The new treaty would affect how Bern adopts elements of EU law, and it has run into an unholy alliance of opposition within Switzerland: The euro-skeptic nationalists oppose it on the grounds that it impinges on their country’s independence, while labor unions fear it will erode high local wages.

Worker association Travail.Suisse reacted to the government’s announcement by comparing the treaty’s hollowing out of labor market protections to an Emmentaler cheese with lots of holes. The nationalist Swiss People’s Party said it was dismayed that the government hadn’t rejected the draft treaty out of hand.

Even if Bern manages to clinch an agreement with Brussels, the framework treaty can be torpedoed via a referendum. Calling one requires the signatures of 50,000 adult citizens in the country of 8 million.

Switzerland’s equivalence status for its exchanges under the EU’s MiFiD II rules, which allows banks and brokers within the 28-country bloc to trade there, runs out on Dec. 31.

For the Swiss general public “the question of wages is much more central” than the stock market “side show,” said Cedric Wermuth, a member of the Social Democrats in parliament’s lower house.

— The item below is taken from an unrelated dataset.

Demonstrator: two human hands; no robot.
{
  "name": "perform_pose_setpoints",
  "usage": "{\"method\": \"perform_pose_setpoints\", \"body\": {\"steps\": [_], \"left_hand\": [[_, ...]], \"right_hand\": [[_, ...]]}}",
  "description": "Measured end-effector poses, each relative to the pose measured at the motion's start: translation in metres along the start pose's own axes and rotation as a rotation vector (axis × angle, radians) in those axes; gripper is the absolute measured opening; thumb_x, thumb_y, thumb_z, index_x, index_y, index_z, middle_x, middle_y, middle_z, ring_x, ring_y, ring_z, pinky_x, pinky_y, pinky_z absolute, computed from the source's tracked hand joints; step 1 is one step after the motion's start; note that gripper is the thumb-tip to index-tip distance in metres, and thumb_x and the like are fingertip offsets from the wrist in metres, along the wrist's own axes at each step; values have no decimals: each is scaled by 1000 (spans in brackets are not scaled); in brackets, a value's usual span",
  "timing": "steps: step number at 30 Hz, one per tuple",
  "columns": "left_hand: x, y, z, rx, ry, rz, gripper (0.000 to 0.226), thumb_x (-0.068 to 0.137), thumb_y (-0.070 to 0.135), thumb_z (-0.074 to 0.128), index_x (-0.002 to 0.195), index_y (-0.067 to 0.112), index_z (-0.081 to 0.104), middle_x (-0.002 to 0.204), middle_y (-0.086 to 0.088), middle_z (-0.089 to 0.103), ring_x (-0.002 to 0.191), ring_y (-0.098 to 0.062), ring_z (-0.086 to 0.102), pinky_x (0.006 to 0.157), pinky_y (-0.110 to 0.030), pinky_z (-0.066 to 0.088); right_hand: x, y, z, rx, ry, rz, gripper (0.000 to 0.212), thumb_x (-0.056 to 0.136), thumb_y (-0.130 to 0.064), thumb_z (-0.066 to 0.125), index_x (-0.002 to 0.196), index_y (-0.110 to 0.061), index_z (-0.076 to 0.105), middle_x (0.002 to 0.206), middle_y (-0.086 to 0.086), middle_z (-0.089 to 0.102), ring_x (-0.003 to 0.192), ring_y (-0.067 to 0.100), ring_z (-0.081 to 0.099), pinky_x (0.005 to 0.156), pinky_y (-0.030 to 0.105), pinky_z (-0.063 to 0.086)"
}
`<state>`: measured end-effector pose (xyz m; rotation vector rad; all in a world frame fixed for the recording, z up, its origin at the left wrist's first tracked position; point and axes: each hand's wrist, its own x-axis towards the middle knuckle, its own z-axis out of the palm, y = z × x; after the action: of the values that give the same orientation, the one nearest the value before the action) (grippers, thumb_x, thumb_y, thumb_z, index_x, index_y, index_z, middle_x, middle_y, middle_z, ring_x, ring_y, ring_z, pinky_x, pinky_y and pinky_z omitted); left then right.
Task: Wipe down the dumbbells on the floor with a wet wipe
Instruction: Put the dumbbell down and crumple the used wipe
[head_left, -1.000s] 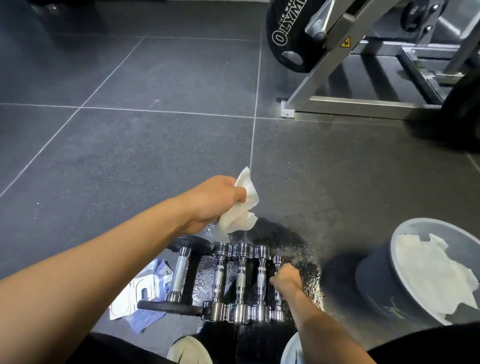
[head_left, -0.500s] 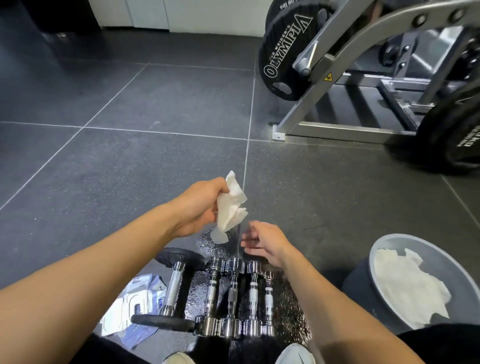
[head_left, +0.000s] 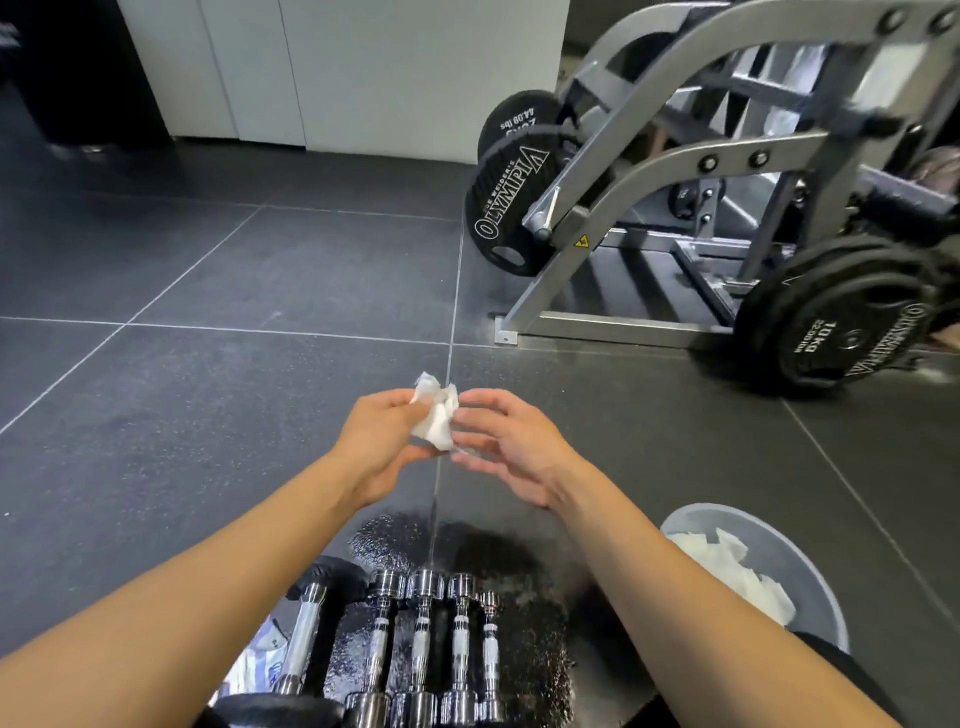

Brussels had to be aware that bids to pressure the Swiss into agreeing to the accord “won’t have a positive impact.”

Switzerland Plays for Time in Stock Market Standoff With EU

Elmar Brok, a member of the European Parliament, said he couldn’t understand Switzerland’s objections to the labor-market provisions. He threatened reprisals in areas including “energy and the stock market,” according to the SonntagsBlick newspaper.

To prevent its bourses from suffering a plunge in volume once equivalence expires, Bern has found a loophole that it hopes will guarantee trading remains in Switzerland. The move met with wide approval in Switzerland, including from the association of multinational corporations, whose members including stock-exchange heavyweights Roche, Nestle and Novartis.

SwissHoldings welcomed the government’s announcement on the framework deal too, saying any agreement needed to lessen political tensions between the two parties and prevent “pinpricks” by the EU that hurt the economy.

“The Swiss economy relies on stable relations with the EU,” it said.